• Exercise details: Could you write out the opening lines of the data, word for word, stopping after the line that contains "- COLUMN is"?

** Supplied records follows **

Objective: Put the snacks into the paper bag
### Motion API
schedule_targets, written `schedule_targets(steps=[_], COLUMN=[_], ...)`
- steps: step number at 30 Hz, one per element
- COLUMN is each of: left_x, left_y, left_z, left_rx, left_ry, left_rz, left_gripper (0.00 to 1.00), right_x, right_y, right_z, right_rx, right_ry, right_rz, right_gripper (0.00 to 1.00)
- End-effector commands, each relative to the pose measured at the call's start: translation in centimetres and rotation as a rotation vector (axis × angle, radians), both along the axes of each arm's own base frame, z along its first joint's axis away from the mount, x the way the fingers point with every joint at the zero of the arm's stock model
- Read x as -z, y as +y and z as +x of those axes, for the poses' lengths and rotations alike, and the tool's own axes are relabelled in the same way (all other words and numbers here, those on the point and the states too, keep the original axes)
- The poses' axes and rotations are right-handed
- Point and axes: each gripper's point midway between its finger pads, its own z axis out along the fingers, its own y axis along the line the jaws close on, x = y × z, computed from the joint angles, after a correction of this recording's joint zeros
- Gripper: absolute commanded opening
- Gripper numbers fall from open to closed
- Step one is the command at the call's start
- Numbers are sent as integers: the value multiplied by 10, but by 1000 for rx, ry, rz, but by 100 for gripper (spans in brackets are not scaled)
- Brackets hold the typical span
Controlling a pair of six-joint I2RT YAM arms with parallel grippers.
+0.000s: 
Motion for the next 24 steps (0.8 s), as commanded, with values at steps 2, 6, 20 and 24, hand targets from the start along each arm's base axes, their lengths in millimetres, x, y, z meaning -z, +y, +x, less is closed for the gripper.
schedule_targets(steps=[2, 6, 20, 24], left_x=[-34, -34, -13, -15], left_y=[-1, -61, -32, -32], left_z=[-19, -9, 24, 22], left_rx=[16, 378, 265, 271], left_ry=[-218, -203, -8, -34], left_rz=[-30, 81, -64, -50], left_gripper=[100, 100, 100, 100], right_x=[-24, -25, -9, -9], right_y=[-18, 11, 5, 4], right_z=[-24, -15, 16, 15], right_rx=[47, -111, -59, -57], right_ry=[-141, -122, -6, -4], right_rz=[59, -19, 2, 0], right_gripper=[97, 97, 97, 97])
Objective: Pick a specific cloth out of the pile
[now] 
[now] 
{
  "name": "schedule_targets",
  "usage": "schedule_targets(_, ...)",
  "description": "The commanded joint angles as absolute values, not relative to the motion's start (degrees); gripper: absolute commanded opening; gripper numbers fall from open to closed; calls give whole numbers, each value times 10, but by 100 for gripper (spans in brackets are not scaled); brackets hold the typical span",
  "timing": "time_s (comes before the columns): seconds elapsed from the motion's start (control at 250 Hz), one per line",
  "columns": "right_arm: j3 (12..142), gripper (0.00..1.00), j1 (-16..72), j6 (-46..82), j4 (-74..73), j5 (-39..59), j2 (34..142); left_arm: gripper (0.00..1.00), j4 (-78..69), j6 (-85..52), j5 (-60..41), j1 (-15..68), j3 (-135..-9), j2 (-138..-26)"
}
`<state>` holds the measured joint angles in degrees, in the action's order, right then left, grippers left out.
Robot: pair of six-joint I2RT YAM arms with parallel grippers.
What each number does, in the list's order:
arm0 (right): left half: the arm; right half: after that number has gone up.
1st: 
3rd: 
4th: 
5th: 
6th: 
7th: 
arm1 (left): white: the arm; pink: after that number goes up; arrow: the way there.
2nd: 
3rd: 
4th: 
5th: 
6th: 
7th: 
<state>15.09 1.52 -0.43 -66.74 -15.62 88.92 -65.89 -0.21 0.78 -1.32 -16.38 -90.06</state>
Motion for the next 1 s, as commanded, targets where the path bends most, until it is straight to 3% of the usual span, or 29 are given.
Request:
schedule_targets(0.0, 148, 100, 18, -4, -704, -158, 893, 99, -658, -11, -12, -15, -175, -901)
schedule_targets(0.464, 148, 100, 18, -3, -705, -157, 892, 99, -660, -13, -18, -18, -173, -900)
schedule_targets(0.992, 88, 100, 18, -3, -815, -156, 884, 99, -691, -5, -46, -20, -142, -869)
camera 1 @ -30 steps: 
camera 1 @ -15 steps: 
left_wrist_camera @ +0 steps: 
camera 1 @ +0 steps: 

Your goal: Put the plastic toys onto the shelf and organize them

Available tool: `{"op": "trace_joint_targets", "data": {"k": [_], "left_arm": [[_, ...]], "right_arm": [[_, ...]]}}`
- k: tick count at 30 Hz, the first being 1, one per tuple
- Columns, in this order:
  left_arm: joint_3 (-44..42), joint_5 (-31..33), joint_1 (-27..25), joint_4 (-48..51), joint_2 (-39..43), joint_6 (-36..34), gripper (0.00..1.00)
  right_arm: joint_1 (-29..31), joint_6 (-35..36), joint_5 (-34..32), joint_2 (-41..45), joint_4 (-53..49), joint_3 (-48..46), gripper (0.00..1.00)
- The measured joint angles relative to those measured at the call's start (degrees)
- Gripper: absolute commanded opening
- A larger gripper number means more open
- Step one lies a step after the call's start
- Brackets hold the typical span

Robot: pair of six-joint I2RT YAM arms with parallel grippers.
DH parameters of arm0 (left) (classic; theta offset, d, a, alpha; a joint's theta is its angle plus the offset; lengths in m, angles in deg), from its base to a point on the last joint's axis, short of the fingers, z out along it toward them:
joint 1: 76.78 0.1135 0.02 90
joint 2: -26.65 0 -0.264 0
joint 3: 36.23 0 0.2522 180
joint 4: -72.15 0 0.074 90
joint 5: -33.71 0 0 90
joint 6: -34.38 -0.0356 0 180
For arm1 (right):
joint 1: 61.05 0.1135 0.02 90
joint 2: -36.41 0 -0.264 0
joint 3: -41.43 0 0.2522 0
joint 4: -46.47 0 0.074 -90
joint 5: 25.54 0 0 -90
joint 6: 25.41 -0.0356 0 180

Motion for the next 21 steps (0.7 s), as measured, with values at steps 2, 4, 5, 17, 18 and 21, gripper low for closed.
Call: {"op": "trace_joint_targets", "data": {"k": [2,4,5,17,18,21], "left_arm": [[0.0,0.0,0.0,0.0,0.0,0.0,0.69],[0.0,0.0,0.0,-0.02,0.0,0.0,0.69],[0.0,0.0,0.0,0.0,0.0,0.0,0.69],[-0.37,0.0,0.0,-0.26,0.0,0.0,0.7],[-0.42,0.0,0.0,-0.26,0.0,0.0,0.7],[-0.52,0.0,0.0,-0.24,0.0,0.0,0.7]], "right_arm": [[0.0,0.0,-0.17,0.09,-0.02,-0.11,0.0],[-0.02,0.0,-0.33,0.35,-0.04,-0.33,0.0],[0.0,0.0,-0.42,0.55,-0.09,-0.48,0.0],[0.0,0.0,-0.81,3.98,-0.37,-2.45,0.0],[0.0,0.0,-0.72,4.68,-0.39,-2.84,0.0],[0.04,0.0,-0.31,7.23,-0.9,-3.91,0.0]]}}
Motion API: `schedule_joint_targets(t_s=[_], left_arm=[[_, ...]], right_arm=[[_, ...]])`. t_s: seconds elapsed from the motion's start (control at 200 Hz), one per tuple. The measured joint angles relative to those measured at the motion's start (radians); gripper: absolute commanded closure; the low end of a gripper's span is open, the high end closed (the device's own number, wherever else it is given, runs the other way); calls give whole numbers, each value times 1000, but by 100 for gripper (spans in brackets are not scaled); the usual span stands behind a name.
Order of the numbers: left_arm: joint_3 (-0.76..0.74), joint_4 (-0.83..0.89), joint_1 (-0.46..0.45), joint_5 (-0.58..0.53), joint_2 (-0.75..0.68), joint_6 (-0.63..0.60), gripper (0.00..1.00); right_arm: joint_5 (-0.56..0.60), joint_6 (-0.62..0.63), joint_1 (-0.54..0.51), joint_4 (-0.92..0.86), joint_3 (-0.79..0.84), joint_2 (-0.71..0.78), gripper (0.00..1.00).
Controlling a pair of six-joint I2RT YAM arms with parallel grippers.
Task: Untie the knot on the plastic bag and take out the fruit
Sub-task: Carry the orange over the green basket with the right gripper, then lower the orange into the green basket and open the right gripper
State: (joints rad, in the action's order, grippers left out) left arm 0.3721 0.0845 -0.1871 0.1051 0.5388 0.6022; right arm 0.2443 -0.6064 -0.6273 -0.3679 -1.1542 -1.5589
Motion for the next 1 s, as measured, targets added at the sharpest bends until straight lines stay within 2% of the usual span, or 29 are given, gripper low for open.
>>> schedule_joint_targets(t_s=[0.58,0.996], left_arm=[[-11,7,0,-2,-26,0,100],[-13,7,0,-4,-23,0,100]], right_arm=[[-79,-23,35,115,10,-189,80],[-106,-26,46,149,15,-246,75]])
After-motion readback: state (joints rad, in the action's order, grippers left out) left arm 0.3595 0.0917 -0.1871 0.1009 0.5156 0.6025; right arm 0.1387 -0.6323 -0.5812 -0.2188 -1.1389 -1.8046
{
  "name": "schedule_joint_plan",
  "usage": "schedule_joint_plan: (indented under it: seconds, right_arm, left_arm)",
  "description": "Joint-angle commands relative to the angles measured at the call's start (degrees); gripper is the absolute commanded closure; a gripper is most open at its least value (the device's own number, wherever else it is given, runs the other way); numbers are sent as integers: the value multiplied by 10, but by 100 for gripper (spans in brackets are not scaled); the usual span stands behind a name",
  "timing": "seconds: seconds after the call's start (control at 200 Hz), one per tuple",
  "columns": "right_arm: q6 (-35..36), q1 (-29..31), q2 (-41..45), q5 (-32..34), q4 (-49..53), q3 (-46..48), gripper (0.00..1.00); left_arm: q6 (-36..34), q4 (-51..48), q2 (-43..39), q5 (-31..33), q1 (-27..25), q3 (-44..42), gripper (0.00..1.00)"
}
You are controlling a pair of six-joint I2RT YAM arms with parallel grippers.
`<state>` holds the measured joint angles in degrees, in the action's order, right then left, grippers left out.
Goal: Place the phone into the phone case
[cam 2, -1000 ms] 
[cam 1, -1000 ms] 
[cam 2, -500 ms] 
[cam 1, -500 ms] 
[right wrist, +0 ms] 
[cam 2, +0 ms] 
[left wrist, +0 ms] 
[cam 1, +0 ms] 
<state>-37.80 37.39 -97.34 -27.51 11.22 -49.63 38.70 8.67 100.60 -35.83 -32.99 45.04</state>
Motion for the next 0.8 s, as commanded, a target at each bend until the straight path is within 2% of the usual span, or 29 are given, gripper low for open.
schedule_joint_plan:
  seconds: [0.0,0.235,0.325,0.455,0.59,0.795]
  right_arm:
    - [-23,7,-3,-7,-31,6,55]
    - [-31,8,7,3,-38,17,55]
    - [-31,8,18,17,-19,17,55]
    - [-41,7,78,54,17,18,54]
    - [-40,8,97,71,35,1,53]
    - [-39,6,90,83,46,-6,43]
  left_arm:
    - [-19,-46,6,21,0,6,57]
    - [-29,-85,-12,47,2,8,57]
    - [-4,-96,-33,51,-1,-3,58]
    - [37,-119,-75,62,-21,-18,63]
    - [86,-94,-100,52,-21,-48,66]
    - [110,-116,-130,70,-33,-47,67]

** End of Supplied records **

• Your response:
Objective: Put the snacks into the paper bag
### Motion API
schedule_targets, written `schedule_targets(steps=[_], COLUMN=[_], ...)`
- steps: step number at 30 Hz, one per element
- COLUMN is each of: left_x, left_y, left_z, left_rx, left_ry, left_rz, left_gripper (0.00 to 1.00), right_x, right_y, right_z, right_rx, right_ry, right_rz, right_gripper (0.00 to 1.00)

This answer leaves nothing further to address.